Ils s’appellaient Noam Madmoni, Ben Cohen, Maxim Antis et Gilad Harel. Quatre sous-officiers de la Sayeret Nahal. Quatre jeunes hommes tombés dans la même nuit, sur le même front libanais que le monde a presque cessé de regarder depuis que les missiles iraniens s’abattent sur le centre d’Israël. Ce mardi 31 mars 2026, à quelques heures du seder de Pessah, leurs noms ont été levés par la censure militaire. Et le Premier ministre Benjamin Nétanyahou a pris la parole.

Le Bureau du Premier ministre a publié un message de condoléances au nom de Nétanyahou pour les quatre combattants tombés au combat dans le sud du Liban. « Le cœur de toute la nation est en deuil pour la chute de ces quatre héros de la Sayeret Nahal », a annoncé le Premier ministre, citant nommément chacun d’entre eux. « Ma femme et moi, avec tous les citoyens d’Israël, adressons nos profondes condoléances aux familles chères et prions pour le prompt rétablissement des blessés. » srugim

Nétanyahou a promis que le sacrifice des soldats ne serait pas vain, et que le Hezbollah serait frappé durement : « Nos courageux soldats sont tombés pour défendre notre pays après avoir combattu avec vaillance et dévouement contre l’organisation terroriste Hezbollah. Nous continuerons à frapper nos ennemis avec force pour garantir la sécurité des habitants du nord et de tous les citoyens d’Israël. » srugim

Ces mots ont une forme convenue. Ils ont aussi un poids réel. Nétanyahou ne parle pas depuis un bureau lointain — il parle depuis la tête d’un pays en guerre sur plusieurs fronts simultanément, depuis la position d’un chef de gouvernement qui doit en même temps gérer les missiles iraniens sur le centre du pays, les pressions américaines, les tensions avec les alliés européens et les pertes humaines au Liban. La formule « le sacrifice ne sera pas vain » n’est pas une rhétorique creuse quand elle est prononcée le même jour que les funérailles.

Ce qui mérite d’être dit, c’est la nature de ce front libanais que l’on oublie dans le bruit médiatique de la guerre contre l’Iran.
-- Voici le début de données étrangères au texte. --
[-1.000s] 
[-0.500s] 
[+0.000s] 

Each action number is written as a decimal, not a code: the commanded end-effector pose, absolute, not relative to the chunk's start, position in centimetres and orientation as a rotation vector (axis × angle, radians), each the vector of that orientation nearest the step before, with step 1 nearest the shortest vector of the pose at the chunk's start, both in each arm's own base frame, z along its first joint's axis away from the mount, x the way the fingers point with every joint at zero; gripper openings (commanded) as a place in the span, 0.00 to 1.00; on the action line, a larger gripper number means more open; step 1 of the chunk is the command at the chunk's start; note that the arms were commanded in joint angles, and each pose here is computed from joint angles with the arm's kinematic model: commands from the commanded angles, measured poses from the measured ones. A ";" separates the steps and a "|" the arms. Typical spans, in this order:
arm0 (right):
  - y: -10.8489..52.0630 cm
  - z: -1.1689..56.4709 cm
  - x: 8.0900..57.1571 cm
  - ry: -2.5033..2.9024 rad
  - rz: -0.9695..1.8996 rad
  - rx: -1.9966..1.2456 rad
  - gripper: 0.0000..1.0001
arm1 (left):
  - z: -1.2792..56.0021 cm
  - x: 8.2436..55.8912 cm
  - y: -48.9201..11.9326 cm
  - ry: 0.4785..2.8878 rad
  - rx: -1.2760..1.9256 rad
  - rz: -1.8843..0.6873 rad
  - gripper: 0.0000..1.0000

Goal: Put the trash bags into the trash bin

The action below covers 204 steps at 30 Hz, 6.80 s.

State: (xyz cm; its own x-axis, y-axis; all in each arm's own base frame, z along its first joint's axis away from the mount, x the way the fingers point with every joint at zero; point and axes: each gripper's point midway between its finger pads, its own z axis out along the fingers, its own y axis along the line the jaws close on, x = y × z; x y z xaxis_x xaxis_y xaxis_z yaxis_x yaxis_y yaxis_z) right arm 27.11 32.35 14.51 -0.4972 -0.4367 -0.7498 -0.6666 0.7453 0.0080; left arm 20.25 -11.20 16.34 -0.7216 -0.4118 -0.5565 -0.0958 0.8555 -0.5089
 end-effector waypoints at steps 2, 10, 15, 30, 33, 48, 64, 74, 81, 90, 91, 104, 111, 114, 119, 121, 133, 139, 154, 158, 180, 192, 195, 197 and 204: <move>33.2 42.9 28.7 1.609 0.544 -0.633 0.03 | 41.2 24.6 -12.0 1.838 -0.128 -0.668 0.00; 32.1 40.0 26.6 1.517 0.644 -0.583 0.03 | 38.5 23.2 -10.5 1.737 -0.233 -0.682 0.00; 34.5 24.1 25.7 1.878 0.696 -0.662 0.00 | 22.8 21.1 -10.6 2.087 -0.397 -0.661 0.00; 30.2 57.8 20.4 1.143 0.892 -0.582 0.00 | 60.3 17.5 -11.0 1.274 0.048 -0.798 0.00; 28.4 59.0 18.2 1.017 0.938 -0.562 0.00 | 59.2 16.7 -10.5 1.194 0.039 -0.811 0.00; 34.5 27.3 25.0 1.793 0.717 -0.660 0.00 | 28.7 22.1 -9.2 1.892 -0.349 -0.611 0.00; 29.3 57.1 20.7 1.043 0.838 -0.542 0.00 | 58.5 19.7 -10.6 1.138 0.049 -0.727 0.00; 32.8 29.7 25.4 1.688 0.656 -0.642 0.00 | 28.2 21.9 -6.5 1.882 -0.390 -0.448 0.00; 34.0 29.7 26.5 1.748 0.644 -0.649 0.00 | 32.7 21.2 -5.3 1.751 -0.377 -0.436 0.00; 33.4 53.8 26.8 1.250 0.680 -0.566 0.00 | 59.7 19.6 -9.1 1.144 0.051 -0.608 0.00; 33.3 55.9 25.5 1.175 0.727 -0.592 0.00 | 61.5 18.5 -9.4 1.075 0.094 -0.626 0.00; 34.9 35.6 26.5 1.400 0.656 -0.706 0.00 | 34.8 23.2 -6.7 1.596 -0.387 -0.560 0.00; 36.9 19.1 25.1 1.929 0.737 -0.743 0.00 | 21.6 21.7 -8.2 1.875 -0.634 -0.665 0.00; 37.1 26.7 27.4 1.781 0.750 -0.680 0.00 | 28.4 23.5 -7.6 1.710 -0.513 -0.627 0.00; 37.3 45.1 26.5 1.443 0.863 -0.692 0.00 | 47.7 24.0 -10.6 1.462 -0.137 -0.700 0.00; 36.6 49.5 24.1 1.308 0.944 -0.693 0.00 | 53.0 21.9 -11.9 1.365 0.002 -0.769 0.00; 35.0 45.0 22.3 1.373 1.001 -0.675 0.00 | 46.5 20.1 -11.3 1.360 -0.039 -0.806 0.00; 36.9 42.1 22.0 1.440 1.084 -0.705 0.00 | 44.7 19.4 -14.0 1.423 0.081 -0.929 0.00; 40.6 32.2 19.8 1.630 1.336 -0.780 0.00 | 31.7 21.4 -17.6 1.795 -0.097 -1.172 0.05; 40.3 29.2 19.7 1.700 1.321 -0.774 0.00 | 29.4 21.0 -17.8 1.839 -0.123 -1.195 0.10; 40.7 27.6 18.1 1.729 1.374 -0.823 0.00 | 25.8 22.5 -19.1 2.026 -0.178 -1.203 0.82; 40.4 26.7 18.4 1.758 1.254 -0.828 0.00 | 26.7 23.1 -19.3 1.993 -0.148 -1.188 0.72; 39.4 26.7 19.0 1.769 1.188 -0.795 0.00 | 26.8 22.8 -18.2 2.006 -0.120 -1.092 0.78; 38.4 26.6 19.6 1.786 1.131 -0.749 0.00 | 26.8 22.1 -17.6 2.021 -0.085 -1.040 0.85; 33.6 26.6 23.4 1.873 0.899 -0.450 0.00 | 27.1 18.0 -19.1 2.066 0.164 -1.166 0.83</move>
La Sayeret Nahal n’est pas une unité de maintenance. C’est une unité d’infanterie d’élite qui mène des opérations de nuit dans des environnements hostiles, souvent contre des combattants du Hezbollah qui connaissent le terrain mètre par mètre. Quatre morts en une nuit, c’est l’une des plus lourdes pertes enregistrées sur ce front depuis des mois. Et pourtant, l’information arrive entre deux alertes aux missiles et deux communiqués sur les frappes à Téhéran.

Il y a quelque chose de structurellement injuste dans la hiérarchie de l’attention médiatique en temps de guerre. Les missiles sur Bnei Brak font la une pendant des heures. Les soldats qui tombent au Liban obtiennent un communiqué de quelques lignes et un hommage du Premier ministre que la plupart des lecteurs ne liront qu’en diagonale. La mort ne se hiérarchise pas. Elle mérite la même attention quel que soit le front sur lequel elle survient.
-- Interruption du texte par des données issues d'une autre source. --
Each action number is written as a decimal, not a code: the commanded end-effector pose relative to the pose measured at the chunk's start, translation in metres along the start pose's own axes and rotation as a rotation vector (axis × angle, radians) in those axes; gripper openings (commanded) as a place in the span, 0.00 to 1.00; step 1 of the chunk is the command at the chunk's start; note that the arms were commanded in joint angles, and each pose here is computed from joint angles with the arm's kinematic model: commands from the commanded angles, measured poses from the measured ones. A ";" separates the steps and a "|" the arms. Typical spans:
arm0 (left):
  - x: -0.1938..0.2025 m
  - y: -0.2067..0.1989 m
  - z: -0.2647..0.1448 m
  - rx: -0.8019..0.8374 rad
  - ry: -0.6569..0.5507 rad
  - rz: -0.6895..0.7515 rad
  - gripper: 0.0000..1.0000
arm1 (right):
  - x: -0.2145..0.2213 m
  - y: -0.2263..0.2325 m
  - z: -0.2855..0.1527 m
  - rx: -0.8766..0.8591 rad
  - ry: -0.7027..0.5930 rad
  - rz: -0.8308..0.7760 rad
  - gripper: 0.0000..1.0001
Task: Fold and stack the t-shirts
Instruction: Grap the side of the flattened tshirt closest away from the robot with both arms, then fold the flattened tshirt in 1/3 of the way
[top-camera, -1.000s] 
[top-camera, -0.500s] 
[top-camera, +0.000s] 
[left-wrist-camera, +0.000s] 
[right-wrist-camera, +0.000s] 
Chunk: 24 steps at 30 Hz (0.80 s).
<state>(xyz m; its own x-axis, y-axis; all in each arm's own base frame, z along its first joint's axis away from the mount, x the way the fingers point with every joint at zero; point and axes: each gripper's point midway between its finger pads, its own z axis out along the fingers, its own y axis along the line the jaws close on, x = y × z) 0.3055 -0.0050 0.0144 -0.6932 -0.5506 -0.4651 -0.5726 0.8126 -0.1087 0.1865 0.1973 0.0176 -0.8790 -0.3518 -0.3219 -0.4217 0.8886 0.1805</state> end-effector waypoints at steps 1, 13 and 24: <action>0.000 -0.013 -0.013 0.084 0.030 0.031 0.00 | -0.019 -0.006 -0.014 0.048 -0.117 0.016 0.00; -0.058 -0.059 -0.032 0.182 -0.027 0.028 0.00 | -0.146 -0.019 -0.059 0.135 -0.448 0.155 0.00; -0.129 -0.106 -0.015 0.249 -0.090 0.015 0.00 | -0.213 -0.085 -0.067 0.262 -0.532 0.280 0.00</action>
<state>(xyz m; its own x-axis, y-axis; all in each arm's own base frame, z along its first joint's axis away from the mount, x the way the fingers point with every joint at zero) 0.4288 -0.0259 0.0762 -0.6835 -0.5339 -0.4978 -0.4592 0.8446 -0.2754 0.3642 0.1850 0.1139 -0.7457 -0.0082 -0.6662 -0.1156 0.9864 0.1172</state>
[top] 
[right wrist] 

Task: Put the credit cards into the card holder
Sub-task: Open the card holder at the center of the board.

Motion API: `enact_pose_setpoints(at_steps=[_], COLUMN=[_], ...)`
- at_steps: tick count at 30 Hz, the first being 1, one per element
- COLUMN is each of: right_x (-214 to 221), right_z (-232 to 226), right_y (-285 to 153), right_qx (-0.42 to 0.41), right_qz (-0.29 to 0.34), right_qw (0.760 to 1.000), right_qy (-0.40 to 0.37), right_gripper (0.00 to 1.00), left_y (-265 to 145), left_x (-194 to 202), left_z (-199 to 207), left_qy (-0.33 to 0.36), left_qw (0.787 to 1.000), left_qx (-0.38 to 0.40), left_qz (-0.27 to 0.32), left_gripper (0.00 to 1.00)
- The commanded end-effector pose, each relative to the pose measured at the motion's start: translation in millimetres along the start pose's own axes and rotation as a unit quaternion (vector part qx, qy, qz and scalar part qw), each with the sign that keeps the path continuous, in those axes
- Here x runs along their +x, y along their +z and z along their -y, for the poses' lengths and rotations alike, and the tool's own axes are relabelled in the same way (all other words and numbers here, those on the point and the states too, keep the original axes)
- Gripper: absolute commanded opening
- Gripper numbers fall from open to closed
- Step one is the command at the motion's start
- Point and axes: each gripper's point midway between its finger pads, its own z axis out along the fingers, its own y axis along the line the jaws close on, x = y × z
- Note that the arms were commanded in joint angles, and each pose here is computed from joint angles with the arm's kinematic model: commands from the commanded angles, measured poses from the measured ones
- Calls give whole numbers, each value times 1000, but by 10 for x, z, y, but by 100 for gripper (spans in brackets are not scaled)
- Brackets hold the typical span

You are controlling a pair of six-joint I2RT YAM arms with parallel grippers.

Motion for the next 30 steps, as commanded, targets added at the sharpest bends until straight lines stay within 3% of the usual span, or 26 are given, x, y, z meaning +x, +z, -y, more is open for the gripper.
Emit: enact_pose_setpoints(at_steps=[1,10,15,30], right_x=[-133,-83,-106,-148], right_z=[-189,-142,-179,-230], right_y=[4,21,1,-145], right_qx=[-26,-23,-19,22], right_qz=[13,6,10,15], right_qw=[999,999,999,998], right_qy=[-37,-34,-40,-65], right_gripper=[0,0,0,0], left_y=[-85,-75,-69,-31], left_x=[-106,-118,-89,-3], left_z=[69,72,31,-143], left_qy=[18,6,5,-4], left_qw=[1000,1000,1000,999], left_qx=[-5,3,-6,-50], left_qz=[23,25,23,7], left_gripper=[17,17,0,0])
Noam Madmoni. Ben Cohen. Maxim Antis. Gilad Harel. Ce sont des noms, pas des statistiques. Ce sont des familles qui n’auront pas de table complète ce soir pour le seder. Ce sont des mères qui ont appris la nouvelle ce matin dans les formes que l’armée israélienne a codifiées pour rendre l’insupportable un peu moins brutal — sans y parvenir vraiment.

Le Premier ministre a conclu son hommage par une formule qui traverse le temps dans le deuil juif : « Que la mémoire de nos héros soit bénie et gravée dans nos cœurs pour toujours. » srugim Cette nuit de Pessah, qui commémore une libération vieille de millénaires, sera aussi la nuit où quatre familles israéliennes commenceront à apprendre à vivre avec une chaise vide.